| Appreciate your response. We compared MKML mk600 (5.2GB) against llama.cpp Q5_1 (4.7GB) and Q6_k (5.1GB) on a 4090 for llama-7B. The test is the same in all cases: we generate 128 tokens from a single token prompt (batch=1) and measure performance of the forward pass during auto-regression. (llama-7B, single prompt, batch=1) MKML mk600: 125t/s Llama.cpp Q5_1: 8̶4̶ 128 t/s Llama.cpp Q6_k: 7̶8̶ 116 t/s Our llama.cpp test:
Build (https://github.com/ggerganov/llama.cpp#cublas): make -j12 LLAMA_CUBLAS=1 Run: ./main -t 16 -ngl 3̶2̶ 35 -m llama-2-7b-chat.ggmlv3.q6_K.bin -p "?" -n 128 Please feel free to post your llama.cpp results if they are different. >Maybe I'm misunderstanding MKML. As I understood it, MKML is a compression step that then feeds into another framework like HF's Transformers or PyTorch. MKML is not a compression tool that feeds into another framework.
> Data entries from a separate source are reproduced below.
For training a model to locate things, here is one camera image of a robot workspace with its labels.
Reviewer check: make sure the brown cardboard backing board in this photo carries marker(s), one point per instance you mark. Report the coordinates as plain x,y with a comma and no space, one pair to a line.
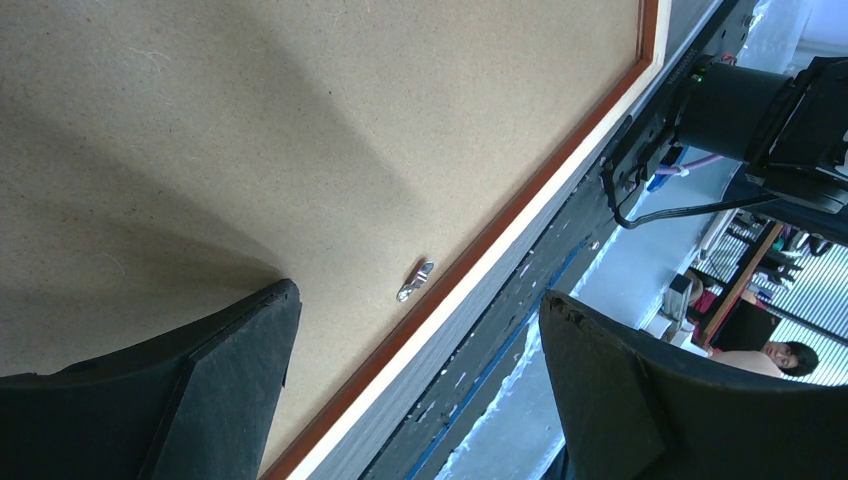
162,159

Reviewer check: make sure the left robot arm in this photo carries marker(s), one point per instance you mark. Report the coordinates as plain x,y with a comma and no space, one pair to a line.
790,130

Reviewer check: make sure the orange wooden picture frame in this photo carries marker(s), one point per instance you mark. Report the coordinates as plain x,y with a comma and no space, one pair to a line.
367,408

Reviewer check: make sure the person with black hair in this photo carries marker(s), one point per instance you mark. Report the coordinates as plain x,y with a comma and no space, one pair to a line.
774,359

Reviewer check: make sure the silver frame turn clip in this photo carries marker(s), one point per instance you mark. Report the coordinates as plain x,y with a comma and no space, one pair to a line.
415,281

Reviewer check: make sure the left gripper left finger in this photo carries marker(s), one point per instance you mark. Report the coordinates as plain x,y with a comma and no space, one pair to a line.
196,402

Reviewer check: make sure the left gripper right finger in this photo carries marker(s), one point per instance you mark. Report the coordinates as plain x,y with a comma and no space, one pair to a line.
634,407

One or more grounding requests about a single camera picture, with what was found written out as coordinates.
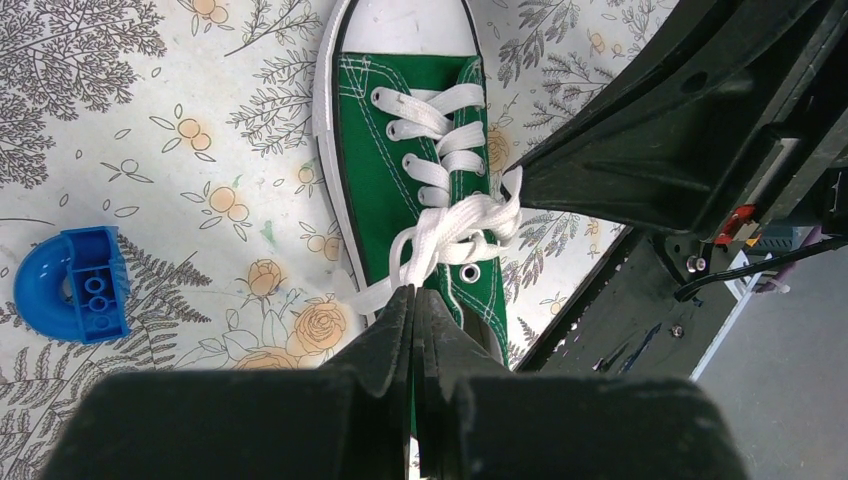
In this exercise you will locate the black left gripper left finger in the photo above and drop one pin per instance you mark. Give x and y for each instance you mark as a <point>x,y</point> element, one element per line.
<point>347,419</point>

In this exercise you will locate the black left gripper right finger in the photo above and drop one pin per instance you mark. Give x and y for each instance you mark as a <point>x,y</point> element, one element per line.
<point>583,424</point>

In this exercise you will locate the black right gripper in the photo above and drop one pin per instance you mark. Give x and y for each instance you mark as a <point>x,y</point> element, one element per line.
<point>721,126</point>

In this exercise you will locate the green canvas sneaker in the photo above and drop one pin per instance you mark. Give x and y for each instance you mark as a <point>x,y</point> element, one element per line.
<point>400,122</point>

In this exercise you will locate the blue plastic cap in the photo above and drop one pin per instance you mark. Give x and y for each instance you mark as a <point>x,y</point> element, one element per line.
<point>74,286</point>

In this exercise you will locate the floral table mat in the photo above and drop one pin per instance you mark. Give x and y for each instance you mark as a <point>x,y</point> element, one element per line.
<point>186,124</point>

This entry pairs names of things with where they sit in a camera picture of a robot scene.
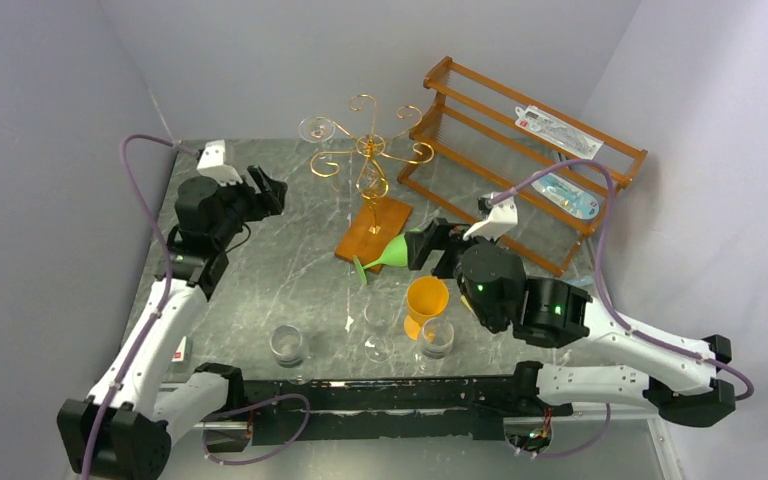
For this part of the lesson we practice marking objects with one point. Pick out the blue blister pack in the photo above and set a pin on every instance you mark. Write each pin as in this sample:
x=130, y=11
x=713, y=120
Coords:
x=567, y=196

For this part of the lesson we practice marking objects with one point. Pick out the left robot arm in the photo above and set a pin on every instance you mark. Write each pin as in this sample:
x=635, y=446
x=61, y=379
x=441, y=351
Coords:
x=123, y=429

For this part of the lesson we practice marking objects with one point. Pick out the gold wine glass rack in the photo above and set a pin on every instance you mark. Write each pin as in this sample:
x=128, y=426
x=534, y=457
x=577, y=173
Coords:
x=381, y=218

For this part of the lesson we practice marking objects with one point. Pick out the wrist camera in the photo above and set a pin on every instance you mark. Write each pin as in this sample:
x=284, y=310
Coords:
x=499, y=216
x=215, y=162

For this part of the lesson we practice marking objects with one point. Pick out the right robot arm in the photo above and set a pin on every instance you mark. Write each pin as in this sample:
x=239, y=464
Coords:
x=672, y=376

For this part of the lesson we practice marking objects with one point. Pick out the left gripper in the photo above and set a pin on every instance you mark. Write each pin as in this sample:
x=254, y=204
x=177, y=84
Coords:
x=261, y=204

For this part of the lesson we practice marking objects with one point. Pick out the green plastic wine glass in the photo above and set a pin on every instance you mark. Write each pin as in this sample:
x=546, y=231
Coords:
x=394, y=254

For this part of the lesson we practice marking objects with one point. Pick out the small white red box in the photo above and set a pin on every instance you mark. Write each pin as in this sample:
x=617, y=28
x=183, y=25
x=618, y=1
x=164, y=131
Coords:
x=182, y=352

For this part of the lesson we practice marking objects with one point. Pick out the wooden shelf rack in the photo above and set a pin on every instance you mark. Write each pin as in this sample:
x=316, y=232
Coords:
x=479, y=148

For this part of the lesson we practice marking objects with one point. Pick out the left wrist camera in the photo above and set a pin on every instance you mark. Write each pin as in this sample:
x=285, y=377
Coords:
x=215, y=162

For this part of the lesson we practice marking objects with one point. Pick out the white packaged item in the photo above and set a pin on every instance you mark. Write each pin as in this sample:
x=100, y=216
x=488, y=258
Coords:
x=574, y=141

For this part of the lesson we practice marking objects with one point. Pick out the orange plastic wine glass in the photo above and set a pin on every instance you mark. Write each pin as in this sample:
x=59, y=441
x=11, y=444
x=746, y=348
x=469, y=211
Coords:
x=426, y=298

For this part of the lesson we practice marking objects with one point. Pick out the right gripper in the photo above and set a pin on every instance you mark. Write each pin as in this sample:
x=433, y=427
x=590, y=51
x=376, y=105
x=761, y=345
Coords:
x=437, y=246

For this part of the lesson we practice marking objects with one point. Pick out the clear wine glass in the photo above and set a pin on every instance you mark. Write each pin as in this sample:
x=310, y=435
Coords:
x=379, y=317
x=316, y=129
x=290, y=349
x=434, y=344

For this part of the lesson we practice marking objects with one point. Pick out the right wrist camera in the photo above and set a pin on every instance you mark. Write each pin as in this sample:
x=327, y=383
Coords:
x=499, y=216

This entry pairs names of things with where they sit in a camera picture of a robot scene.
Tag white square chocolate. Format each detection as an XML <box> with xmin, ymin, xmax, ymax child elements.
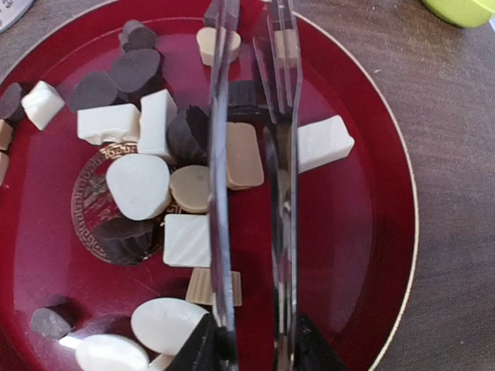
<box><xmin>21</xmin><ymin>80</ymin><xmax>65</xmax><ymax>131</ymax></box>

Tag dark chocolate bottom left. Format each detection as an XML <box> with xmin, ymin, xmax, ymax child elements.
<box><xmin>30</xmin><ymin>306</ymin><xmax>75</xmax><ymax>340</ymax></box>

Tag white chocolate right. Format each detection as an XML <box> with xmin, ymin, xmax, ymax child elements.
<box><xmin>298</xmin><ymin>115</ymin><xmax>355</xmax><ymax>174</ymax></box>

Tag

It is an inference runtime (like FasterTransformers or vllm) except that MKML is also plug and play with existing frameworks like Hugging Face. |
If you bothered to look at the llama.cpp output, you would see this line: llama_model_load_internal: offloaded 32/35 layers to GPU
The "-ngl 32" means that only 32 out of 35 layers are being run on the GPU, and this results in a huge slow down as the GPU syncs with the CPU, and then computes the last 3 layers on the CPU.
On my XTX 7900, I get a 55% speed up on llama.cpp (to 132.61 tok/sec) when running all layers on the GPU, rather than only 32 as in your measurements.